Here’s a bit of the Javascript that makes the geo example work. You can see this part, at least, is pretty straightforward. Add a couple of points, and then define their look.

// add some points of interest (poi) for each of the compass points
awe.pois.add({ id:'north', position: { x:0, y:0, z:200 } });
awe.pois.add({ id:'north_east', position: { x:200, y:0, z:200 } });

// add projections to each of the pois
awe.projections.add({
	id:'n',
	geometry:{ shape:'cube', x:50, y:50, z:50 },
	rotation:{ x:30, y:30, z:0 },
	material:{
        type: 'phong',
        color:0xFF0000,
      },
    }, { poi_id: 'north' });

awe.projections.add({
    id:'ne',
	geometry:{ shape:'sphere', radius:10 },
	material:{
		type: 'phong',
        color:0xCCCCCC,
      },
    }, { poi_id: 'north_east' });

awe.js is new, and Rob and his colleagues have a lot planned for it. I hope it attracts a lot of interest. If awe.js can be distilled to something as clean and useful and easy as jQuery then it would be easily usable by many people. That will take some work, but building towards something like that will help fuel an explosion of web-based AR. (In his tutorial he also mentions the Leap Motion, Google Glass and other wearables.
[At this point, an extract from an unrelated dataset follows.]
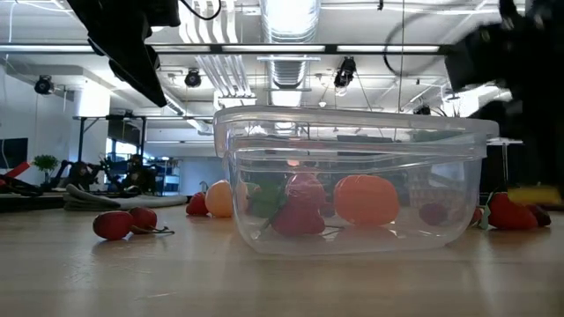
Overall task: Pick and placing Produce into tupperware
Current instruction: Put the yellow corn into the transparent bin
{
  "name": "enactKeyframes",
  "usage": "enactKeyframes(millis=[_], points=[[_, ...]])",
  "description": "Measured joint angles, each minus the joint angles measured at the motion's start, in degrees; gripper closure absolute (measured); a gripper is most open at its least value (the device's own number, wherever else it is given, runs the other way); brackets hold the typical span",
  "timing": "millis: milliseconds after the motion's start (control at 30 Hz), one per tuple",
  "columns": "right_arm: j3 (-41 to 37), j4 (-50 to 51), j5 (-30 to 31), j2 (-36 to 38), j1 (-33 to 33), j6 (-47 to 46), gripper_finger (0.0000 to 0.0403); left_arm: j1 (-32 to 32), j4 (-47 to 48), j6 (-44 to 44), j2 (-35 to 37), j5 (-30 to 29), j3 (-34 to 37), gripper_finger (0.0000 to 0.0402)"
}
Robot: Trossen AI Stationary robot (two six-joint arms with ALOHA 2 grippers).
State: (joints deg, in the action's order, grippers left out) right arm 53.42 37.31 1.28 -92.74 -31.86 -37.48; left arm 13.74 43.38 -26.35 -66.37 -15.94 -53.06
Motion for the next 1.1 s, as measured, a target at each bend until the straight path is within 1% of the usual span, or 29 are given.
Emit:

A common tool, or at least a common approach, will help everyone working in this area, especially as standards are refined and implemented properly and then extended.)

I say it again: this is all happening in your browser! Everything about HTML, Javascript, JSON, it’s all in play now. Web hackers of the world, have at it.

Now me, I tried to get a lat/lon-aware example working, but couldn’t get it figured out. I hope Rob will post a tutorial or example soon so I can crib from it. And I’ve got to start hacking on more Javascript.